De acordo com o Ministério Público de São Paulo, aproximadamente 400 moradores de comunidades caiçaras e aldeias indígenas têm sofrido diretamente com os efeitos da erosão costeira na região. O promotor Paulo Campos dos Santos destacou que o fenômeno natural, causado por agentes como água e vento, foi intensificado pela elevação do nível do mar e por eventos climáticos extremos associados às mudanças climáticas.

Em 2018, o rompimento de um esporão arenoso dividiu a ilha em duas partes, alterando drasticamente a configuração da região e forçando a realocação das comunidades Vila Rápida e Enseada da Baleia. Agora, novas áreas enfrentam perigo iminente.

Áreas críticas exigem atenção urgente

Os estudos determinados pela Justiça devem focar em duas localidades específicas dentro do Parque Estadual Ilha do Cardoso: o Estreito do Melão e a comunidade do Pereirinha. No trecho do Melão, a faixa de terra já se estreitou para entre 48 e 50 metros, com risco claro de um novo rompimento. Já em Pereirinha, a erosão progressiva ameaça residências e estruturas comunitárias, exigindo intervenções rápidas.

Vistorias técnicas realizadas pelo Ministério Público confirmaram a gravidade da situação. Planos comunitários elaborados pelos próprios moradores apontaram a necessidade urgente de medidas integradas que incluam contenção, monitoramento contínuo e a definição de áreas seguras para eventual realocação das famílias.

Obrigações do governo estadual e prazos definidos

Com a decisão judicial, o Governo do Estado de São Paulo e a Fundação Florestal ficam obrigados a concluir as análises necessárias para a implementação de medidas de contenção até o dia 19 de março. Caso os estudos identifiquem riscos imediatos, os órgãos estaduais já devem providenciar a autorização para realocação de famílias das comunidades tradicionais em áreas seguras, sempre em conformidade com a legislação ambiental vigente.

A Secretaria Estadual de Meio Ambiente, Infraestrutura e Logística (Semil), por meio da Fundação Florestal, informou que monitora continuamente os processos erosivos e as alterações do cordão arenoso da Ilha do Cardoso. O órgão destacou que o trecho mais sensível é justamente o Estreito do Melão, naturalmente sujeito a processos hidrodinâmicos intensos.

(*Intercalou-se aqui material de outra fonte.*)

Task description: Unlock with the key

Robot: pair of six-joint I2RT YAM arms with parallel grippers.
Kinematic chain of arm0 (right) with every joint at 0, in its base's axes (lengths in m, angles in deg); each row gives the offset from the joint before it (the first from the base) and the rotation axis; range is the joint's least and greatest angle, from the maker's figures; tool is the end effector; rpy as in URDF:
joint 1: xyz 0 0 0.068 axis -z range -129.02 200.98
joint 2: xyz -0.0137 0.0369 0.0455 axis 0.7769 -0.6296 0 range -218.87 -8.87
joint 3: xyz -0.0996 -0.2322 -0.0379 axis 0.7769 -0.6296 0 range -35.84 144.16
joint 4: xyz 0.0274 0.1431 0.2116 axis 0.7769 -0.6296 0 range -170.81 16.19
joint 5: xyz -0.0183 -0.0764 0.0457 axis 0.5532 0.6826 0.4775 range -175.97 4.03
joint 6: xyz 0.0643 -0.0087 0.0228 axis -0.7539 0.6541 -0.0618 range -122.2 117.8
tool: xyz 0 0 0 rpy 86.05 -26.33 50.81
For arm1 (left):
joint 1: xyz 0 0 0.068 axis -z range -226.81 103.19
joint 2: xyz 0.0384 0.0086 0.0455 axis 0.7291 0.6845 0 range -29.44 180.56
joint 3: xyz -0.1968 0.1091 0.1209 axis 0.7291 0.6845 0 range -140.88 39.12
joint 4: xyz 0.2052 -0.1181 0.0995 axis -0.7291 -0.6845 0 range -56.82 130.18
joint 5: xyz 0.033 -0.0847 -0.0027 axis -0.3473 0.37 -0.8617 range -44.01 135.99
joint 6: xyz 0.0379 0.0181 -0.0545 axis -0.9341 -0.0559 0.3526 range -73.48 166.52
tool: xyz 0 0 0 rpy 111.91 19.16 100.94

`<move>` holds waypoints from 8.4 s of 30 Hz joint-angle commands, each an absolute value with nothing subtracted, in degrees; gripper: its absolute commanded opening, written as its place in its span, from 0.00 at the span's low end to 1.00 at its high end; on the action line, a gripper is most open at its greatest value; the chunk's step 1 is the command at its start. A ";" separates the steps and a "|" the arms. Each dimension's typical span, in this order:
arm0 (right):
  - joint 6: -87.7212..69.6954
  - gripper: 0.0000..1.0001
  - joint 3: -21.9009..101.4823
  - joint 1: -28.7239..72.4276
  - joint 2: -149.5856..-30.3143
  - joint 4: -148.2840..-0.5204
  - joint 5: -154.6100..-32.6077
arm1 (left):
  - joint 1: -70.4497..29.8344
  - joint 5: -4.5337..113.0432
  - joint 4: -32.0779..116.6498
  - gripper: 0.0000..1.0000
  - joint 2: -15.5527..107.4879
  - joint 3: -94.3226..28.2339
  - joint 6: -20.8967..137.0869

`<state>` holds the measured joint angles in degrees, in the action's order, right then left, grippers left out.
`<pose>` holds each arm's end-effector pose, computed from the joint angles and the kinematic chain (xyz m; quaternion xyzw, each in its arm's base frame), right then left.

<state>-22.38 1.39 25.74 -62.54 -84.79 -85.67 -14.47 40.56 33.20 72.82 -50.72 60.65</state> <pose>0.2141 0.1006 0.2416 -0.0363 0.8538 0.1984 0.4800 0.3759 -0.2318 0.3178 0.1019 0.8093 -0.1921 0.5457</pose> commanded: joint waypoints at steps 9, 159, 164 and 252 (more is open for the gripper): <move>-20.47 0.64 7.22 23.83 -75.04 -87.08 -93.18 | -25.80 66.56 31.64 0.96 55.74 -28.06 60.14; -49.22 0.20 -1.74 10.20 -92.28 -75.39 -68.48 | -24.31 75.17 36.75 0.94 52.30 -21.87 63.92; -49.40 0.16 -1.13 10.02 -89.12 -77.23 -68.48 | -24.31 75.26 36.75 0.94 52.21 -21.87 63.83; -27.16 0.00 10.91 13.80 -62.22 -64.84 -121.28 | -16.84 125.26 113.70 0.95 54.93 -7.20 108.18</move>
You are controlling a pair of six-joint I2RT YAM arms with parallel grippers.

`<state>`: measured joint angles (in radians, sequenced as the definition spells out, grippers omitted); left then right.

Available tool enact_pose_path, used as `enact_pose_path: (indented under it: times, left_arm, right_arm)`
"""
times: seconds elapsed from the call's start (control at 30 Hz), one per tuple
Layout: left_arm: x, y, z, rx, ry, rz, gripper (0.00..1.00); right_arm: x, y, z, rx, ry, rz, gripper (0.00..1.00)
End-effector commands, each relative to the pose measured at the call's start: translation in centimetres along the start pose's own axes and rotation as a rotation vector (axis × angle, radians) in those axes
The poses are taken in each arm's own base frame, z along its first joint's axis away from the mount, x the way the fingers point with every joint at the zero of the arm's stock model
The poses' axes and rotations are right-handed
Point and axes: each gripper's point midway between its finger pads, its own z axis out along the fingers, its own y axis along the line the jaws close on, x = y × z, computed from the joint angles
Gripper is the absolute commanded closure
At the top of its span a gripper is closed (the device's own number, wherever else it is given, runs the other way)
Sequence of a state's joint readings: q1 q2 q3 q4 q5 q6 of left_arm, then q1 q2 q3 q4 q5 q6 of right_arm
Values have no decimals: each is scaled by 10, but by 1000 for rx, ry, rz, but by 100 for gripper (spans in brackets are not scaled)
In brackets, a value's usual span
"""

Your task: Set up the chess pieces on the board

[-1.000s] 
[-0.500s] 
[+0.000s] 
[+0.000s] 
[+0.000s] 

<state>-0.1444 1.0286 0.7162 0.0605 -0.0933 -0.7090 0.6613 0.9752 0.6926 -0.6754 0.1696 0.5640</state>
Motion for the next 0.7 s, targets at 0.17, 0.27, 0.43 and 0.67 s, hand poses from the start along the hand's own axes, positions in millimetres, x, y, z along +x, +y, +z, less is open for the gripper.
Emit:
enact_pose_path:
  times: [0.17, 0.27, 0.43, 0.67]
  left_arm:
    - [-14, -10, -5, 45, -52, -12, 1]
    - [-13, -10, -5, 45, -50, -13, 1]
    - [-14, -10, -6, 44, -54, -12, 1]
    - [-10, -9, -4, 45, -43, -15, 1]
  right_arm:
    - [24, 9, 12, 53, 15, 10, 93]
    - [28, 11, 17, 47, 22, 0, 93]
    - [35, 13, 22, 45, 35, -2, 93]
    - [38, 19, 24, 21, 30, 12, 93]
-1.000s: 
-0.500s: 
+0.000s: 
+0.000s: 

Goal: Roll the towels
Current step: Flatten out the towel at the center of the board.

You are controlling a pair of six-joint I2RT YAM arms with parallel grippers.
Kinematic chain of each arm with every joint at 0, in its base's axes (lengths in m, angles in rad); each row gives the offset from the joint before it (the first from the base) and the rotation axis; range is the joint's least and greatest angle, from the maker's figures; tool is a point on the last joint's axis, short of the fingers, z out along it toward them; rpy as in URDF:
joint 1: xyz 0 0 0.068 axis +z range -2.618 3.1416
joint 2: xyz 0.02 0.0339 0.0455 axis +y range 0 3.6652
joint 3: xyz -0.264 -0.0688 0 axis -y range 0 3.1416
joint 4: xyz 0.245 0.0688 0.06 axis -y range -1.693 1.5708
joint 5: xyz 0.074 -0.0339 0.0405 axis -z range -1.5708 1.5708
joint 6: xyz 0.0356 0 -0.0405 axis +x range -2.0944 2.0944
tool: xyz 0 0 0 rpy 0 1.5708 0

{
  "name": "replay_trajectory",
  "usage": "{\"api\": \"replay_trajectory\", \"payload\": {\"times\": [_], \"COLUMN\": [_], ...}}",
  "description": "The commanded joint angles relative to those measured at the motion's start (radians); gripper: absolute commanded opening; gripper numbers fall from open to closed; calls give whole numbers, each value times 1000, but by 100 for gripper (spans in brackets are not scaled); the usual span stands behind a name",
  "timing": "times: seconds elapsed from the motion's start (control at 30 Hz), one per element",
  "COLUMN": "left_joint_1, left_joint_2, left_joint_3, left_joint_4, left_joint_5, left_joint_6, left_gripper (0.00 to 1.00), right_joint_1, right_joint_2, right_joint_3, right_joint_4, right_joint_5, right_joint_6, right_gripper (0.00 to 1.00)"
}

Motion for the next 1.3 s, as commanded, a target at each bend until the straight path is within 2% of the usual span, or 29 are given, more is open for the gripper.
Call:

Monitoramento e projetos em andamento

De acordo com a Fundação Florestal, a área é acompanhada por meio de sensoriamento remoto, uso de drones e vistorias técnicas periódicas. Especialistas estaduais em hidrodinâmica realizaram inspeções conjuntas com a comunidade, a fundação e o Ministério Público, resultando na elaboração de um projeto técnico preliminar que está em fase final de análise para contratação.

A comunidade da Vila Mendonça, composta por quatro famílias com sete pessoas, é atualmente a mais próxima do Estreito do Melão, situada a aproximadamente um quilômetro da área de maior sensibilidade. Na comunidade do Pereirinha, considerada menos crítica, edificações suscetíveis já receberam autorização para realocação e vêm adotando medidas mitigatórias com apoio da Fundação Florestal.

Plano de adaptação climática para o futuro

A fundação também conduz com a comunidade a elaboração de um plano de adaptação e resiliência climática, que contempla a identificação de novas áreas para ocupação, visando assegurar condições adequadas para os próximos 50 a 100 anos. Até o momento, quatro áreas potenciais já foram vistoriadas, mas cada situação demanda análise técnica aprofundada e a construção de soluções dialogadas com as comunidades impactadas.

"Cada situação demanda análise técnica aprofundada e a construção de soluções dialogadas com as comunidades impactadas, sempre buscando o menor impacto ambiental e a efetividade das medidas no médio e longo prazos", finalizou a Fundação Florestal em nota oficial. A corrida contra o tempo para proteger a Ilha do Cardoso e seus moradores tradicionais está oficialmente em curso, com a Justiça cobrando ações concretas do poder público.